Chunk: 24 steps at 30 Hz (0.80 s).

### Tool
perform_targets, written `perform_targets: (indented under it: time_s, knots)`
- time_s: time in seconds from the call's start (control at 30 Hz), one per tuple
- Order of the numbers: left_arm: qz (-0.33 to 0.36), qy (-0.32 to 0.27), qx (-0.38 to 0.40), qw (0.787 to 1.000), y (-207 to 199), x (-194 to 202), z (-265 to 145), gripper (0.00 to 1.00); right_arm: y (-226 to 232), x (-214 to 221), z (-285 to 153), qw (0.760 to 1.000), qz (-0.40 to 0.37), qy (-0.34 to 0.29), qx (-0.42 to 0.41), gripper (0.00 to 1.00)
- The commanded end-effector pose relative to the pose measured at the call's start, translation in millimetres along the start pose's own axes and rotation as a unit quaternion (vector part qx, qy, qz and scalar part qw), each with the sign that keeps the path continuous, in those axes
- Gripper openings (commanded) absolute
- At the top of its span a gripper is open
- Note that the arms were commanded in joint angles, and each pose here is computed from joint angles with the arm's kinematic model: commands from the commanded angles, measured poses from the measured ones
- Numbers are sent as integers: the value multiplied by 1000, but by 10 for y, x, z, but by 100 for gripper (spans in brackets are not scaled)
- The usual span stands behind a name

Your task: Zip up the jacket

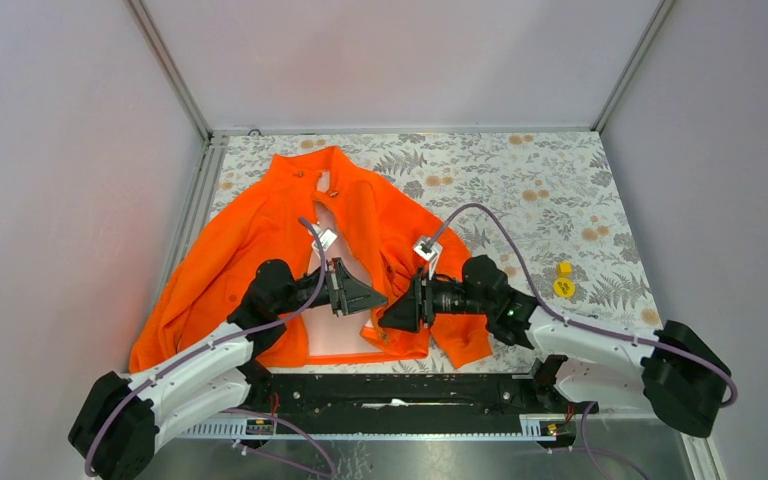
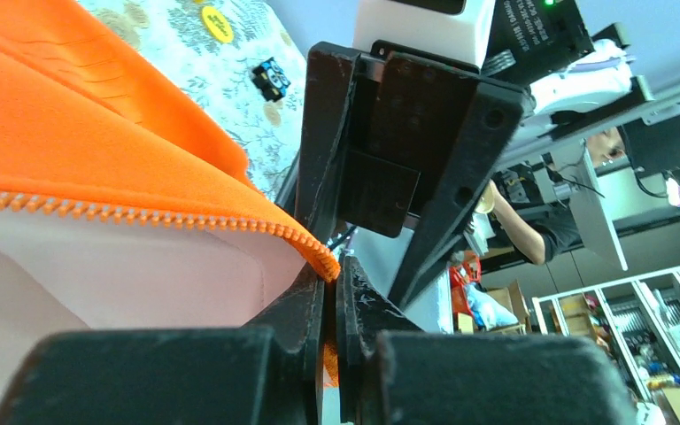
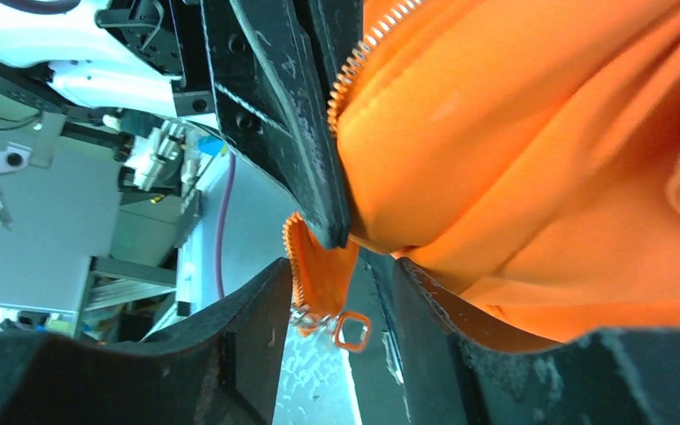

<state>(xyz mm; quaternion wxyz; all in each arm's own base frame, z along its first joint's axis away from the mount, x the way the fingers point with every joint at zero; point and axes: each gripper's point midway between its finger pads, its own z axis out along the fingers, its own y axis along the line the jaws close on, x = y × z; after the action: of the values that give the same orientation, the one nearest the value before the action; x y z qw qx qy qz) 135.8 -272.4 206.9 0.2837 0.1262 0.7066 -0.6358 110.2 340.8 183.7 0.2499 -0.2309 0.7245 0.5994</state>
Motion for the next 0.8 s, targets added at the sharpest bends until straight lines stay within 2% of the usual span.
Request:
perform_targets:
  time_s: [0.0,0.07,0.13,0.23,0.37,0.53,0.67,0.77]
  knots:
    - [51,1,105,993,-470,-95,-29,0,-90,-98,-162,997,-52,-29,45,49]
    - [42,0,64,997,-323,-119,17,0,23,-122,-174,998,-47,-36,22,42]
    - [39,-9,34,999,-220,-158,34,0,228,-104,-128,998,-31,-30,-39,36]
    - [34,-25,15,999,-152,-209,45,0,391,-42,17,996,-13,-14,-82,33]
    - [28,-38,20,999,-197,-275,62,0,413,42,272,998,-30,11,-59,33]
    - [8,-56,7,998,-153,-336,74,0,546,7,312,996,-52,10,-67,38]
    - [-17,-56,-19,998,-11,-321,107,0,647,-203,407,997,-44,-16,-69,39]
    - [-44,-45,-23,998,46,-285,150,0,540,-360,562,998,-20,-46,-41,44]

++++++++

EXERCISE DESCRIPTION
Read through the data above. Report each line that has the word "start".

RESULT
- time_s: time in seconds from the call's start (control at 30 Hz), one per tuple
- The commanded end-effector pose relative to the pose measured at the call's start, translation in millimetres along the start pose's own axes and rotation as a unit quaternion (vector part qx, qy, qz and scalar part qw), each with the sign that keeps the path continuous, in those axes

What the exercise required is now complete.